**What the exercise asks:** Your answer should hold all lines of the entries that include the word "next".

**Supplied records:**

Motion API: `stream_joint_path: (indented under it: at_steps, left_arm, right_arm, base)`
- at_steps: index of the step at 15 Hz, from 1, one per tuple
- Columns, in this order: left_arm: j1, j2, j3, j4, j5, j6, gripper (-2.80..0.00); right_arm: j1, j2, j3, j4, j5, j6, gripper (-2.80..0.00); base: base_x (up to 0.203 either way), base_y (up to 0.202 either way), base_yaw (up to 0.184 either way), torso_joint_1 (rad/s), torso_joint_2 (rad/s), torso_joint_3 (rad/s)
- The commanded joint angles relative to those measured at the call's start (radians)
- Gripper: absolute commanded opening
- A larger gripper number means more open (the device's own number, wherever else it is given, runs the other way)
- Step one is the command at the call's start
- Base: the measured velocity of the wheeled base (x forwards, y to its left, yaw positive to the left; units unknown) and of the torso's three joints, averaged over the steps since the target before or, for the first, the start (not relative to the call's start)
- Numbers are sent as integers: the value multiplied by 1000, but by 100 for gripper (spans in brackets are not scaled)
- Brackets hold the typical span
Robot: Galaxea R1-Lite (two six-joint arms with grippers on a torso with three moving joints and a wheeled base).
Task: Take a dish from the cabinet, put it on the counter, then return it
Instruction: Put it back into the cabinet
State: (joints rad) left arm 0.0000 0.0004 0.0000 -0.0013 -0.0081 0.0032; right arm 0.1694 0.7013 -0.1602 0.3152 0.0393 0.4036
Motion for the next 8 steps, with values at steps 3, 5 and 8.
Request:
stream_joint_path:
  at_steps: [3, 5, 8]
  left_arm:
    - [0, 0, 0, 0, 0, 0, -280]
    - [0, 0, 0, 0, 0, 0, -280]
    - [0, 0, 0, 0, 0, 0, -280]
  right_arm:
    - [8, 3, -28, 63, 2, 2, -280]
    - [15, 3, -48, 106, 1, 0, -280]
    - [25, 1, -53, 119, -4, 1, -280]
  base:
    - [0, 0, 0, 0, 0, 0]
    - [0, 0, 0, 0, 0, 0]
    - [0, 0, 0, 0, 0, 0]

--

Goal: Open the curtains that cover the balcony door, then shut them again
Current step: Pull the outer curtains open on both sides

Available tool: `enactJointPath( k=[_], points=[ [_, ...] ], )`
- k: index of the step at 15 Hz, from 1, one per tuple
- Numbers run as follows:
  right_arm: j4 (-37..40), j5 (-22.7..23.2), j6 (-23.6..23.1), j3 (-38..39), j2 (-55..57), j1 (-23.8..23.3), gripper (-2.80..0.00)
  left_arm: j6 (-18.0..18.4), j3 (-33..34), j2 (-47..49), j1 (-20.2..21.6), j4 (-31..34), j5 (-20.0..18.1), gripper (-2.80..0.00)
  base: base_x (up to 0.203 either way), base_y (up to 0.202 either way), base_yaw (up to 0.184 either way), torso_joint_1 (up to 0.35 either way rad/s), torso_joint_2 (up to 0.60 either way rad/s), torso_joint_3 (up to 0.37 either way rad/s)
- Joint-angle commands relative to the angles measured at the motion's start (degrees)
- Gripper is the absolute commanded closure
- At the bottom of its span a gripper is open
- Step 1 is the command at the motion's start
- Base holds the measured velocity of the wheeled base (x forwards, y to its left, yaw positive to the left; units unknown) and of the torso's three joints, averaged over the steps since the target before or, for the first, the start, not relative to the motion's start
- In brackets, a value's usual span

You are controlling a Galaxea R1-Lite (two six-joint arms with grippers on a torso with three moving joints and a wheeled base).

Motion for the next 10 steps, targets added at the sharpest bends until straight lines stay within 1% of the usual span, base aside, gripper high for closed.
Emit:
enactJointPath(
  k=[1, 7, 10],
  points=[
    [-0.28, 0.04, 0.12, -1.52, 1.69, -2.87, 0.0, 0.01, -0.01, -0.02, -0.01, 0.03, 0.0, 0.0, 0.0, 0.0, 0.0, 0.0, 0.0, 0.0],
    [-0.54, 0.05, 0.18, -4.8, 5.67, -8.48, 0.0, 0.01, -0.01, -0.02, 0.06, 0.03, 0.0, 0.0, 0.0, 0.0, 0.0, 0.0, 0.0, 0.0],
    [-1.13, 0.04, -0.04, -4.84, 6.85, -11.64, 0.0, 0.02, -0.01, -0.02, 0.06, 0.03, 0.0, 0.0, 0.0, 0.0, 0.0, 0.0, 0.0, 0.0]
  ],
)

**Expected output:**
Motion for the next 8 steps, with values at steps 3, 5 and 8.
Motion for the next 10 steps, targets added at the sharpest bends until straight lines stay within 1% of the usual span, base aside, gripper high for closed.

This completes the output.